**Task details**:
Give back exactly the stretch of data below from the line holding "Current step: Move" through the line holding "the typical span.", both ends included, and leave the remaining lines out.

**Provided information**:
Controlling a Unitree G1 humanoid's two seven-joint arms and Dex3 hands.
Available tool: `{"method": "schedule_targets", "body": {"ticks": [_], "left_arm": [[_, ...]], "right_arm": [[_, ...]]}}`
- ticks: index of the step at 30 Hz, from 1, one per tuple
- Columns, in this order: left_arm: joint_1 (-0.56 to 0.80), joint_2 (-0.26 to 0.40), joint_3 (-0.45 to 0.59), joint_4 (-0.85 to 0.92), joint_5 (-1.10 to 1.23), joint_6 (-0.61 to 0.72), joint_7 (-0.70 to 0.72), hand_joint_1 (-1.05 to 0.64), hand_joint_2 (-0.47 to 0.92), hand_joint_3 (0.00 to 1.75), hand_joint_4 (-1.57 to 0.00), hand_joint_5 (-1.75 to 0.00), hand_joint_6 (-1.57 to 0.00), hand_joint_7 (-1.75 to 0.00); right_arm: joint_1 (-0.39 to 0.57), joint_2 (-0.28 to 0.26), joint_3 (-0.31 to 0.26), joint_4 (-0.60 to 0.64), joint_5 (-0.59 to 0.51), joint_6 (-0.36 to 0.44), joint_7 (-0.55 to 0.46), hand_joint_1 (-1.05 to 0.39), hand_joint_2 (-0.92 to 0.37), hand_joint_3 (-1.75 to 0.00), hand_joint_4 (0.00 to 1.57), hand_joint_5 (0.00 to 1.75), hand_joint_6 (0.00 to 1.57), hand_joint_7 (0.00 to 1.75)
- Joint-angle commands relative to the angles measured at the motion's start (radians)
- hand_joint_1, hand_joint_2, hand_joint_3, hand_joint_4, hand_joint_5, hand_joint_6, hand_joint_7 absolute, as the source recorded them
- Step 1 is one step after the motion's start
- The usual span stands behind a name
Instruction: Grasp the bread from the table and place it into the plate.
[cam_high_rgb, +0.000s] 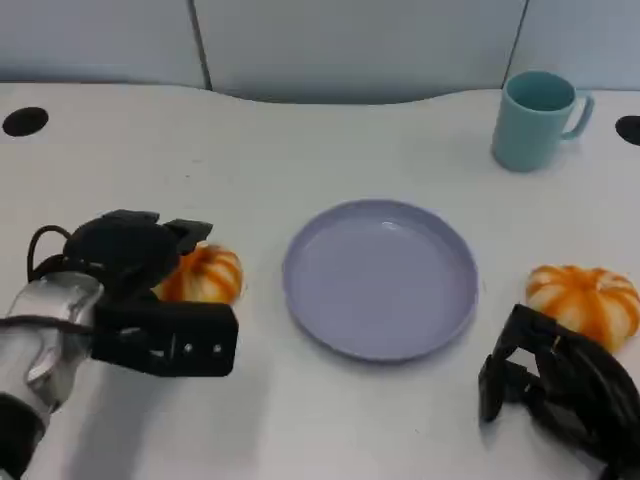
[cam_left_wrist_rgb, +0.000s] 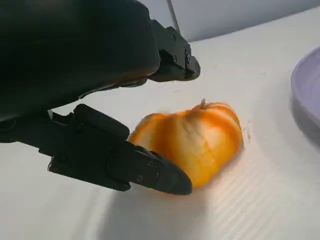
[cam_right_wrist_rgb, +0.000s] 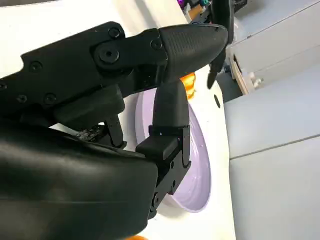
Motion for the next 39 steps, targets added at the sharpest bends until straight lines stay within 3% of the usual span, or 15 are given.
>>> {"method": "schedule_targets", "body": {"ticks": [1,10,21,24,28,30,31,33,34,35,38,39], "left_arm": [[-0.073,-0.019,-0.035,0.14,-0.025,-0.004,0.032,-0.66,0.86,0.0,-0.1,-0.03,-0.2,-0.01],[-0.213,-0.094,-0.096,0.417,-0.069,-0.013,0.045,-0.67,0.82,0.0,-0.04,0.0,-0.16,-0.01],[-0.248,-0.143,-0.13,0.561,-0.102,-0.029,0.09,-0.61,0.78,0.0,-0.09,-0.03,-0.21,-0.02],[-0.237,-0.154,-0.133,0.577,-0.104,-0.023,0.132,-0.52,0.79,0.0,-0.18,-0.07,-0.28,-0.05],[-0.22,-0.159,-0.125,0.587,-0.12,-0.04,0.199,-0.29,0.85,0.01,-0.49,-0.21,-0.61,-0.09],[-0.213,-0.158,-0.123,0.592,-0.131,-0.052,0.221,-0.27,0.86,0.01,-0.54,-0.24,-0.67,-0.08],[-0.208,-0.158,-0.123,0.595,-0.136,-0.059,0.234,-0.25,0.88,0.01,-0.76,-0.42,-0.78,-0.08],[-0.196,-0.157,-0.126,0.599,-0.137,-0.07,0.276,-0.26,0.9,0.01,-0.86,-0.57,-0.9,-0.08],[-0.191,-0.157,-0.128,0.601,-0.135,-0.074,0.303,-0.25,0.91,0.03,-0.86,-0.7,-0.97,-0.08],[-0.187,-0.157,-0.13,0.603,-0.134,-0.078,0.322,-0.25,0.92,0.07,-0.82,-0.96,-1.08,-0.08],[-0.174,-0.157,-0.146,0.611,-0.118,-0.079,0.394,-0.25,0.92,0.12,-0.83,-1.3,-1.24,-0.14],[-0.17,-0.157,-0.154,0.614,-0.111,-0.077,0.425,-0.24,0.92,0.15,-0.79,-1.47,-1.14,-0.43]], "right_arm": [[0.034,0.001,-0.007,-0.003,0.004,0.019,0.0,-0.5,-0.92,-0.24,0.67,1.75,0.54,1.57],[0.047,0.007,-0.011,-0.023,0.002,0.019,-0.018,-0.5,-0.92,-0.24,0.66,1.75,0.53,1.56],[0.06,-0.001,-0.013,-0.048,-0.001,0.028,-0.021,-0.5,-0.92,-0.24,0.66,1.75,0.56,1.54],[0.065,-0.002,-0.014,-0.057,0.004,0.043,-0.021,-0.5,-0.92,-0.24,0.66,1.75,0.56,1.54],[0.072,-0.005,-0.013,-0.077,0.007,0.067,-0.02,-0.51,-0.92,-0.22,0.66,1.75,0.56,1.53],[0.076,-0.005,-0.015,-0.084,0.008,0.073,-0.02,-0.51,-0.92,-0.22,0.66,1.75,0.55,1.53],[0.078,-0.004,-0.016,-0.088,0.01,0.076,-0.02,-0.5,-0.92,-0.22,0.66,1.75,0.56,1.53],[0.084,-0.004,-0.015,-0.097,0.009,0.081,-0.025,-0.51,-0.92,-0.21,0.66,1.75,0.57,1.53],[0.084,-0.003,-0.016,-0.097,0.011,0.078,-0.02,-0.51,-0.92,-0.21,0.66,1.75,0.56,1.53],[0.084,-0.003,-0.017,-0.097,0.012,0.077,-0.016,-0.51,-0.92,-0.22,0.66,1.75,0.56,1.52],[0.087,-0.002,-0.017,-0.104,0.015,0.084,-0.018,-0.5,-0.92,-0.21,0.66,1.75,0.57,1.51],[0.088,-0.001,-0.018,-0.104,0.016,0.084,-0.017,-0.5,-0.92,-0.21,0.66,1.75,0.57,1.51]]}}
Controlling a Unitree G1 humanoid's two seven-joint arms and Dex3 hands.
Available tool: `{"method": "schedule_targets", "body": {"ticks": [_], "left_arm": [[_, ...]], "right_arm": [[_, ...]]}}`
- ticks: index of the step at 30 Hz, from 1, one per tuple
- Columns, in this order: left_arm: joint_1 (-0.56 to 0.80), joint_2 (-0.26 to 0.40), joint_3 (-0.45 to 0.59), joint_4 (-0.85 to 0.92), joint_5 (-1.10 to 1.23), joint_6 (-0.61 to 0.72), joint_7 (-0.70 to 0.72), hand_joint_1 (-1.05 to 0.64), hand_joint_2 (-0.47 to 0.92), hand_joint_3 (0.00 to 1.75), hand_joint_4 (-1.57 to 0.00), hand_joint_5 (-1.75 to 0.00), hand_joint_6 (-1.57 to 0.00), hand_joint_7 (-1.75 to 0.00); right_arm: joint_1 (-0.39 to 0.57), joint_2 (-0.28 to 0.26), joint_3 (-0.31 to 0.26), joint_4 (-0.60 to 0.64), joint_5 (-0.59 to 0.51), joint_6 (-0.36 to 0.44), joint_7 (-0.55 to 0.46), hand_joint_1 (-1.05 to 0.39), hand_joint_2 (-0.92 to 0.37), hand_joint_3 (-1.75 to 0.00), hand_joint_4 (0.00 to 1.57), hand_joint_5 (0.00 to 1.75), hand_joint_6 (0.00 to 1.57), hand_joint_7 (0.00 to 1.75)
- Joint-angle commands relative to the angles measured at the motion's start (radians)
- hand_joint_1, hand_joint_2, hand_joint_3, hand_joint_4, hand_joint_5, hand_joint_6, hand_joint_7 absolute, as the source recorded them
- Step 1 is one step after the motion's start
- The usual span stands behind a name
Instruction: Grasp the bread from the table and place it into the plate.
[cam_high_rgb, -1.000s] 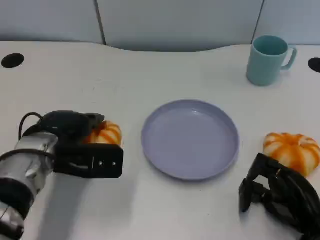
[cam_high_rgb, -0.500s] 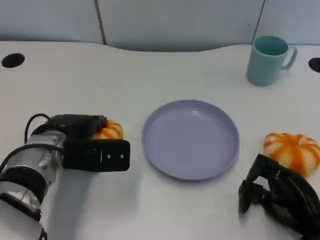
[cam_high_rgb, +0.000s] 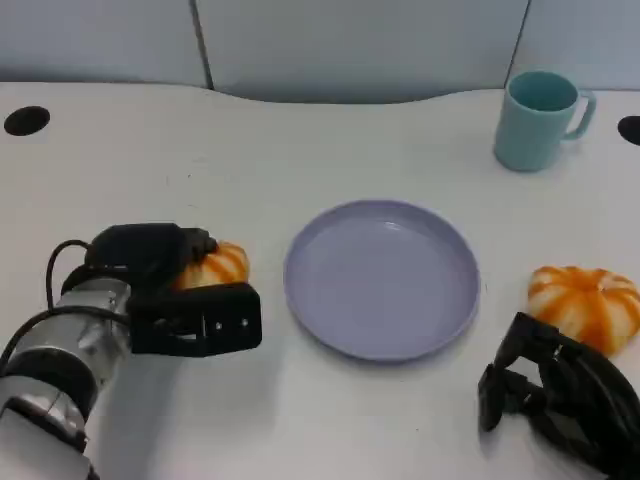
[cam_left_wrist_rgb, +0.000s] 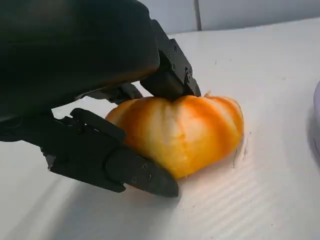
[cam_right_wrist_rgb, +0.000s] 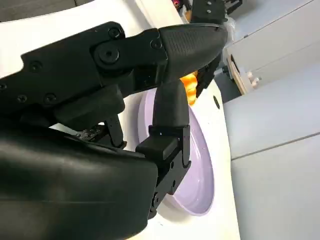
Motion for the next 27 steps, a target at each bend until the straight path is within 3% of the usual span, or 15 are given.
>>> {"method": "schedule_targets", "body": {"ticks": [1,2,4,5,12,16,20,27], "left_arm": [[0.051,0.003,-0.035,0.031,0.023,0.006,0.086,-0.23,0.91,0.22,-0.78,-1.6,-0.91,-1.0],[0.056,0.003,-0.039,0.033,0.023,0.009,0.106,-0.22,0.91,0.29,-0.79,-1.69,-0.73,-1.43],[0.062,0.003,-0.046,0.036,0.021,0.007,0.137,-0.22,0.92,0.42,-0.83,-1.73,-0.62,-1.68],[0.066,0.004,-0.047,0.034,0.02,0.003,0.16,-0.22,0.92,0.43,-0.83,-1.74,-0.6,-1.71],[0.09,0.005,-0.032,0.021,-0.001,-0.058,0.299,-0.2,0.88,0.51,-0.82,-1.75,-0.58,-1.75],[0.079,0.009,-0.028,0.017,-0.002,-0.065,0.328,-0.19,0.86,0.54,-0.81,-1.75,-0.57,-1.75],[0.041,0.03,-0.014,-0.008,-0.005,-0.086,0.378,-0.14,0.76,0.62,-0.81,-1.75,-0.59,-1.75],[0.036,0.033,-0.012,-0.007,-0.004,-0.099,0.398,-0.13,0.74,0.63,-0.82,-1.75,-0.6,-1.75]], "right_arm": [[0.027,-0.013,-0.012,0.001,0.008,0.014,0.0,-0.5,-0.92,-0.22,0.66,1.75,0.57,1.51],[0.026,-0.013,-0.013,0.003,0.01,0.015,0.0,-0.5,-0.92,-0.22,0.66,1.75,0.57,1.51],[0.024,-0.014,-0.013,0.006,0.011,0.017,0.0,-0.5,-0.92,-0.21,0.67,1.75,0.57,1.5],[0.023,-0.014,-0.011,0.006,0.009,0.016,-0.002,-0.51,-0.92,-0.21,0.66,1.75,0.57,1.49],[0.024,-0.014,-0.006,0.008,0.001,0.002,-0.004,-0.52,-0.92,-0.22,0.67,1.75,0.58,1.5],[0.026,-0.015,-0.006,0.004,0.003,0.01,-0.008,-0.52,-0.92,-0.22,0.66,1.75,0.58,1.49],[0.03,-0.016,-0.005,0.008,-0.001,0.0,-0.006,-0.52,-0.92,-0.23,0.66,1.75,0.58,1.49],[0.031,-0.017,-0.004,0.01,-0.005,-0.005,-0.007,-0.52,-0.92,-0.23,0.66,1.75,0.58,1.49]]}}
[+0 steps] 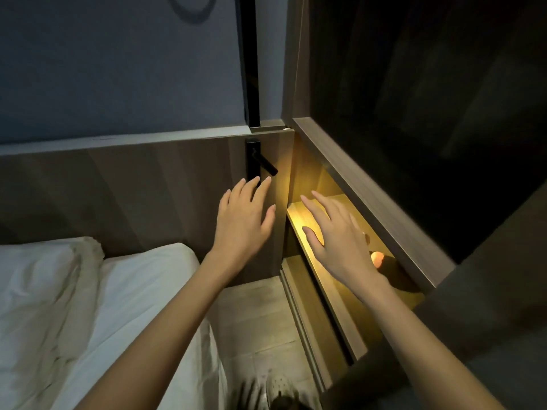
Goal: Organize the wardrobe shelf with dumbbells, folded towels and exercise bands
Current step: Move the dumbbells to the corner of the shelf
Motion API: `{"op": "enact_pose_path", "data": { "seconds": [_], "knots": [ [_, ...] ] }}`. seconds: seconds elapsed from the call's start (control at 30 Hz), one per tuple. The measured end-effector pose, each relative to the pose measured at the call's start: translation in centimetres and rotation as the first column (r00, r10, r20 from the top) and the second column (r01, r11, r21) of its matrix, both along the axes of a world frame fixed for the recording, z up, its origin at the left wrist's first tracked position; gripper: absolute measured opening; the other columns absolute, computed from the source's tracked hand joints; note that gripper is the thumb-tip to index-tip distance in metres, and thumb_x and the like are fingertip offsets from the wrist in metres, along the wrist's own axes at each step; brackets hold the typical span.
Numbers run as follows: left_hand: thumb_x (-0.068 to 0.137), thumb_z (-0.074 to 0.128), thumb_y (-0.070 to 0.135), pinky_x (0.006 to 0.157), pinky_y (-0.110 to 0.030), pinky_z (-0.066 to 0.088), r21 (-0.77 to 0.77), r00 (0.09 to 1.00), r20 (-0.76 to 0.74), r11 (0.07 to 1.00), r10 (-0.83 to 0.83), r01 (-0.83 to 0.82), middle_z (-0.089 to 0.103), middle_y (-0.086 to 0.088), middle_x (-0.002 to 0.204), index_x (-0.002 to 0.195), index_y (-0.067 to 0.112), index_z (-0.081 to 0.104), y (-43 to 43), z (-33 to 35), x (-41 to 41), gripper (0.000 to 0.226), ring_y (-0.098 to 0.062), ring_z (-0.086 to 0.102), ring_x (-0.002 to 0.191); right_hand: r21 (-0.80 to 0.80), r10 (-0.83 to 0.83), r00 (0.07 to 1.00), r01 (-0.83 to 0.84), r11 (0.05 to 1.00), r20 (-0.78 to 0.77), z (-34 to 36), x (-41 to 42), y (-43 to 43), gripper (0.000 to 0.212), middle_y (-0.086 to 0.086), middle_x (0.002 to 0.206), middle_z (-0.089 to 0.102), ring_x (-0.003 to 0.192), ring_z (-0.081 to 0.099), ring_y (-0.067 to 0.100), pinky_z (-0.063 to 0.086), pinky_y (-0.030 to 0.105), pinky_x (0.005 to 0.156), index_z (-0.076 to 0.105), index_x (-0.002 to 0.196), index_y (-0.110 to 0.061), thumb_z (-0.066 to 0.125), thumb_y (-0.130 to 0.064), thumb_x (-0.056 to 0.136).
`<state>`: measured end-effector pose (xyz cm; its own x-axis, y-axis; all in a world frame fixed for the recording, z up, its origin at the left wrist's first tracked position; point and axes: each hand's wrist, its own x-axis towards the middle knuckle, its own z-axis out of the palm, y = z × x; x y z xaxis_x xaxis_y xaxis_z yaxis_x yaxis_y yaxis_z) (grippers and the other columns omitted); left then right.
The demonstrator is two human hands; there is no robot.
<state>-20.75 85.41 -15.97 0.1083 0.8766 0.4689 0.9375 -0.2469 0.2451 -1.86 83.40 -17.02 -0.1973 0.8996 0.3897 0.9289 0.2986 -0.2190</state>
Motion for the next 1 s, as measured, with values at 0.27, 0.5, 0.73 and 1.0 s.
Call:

**Exercise solution**:
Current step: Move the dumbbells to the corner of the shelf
Motion API: `{"op": "enact_pose_path", "data": { "seconds": [_], "knots": [ [_, ...] ] }}`. seconds: seconds elapsed from the call's start (control at 30 Hz), one per tuple. The measured end-effector pose, each relative to the pose measured at the call's start: translation in centimetres and rotation as the first column (r00, r10, r20 from the top) and the second column (r01, r11, r21) of its matrix, both along the axes of a world frame fixed for the recording, z up, its origin at the left wrist's first tracked position; gripper: absolute measured opening; the other columns absolute, computed from the source's tracked hand joints; note that gripper is the thumb-tip to index-tip distance in metres, and thumb_x and the like are fingertip offsets from the wrist in metres, along the wrist's own axes at each step; brackets hold the typical span.

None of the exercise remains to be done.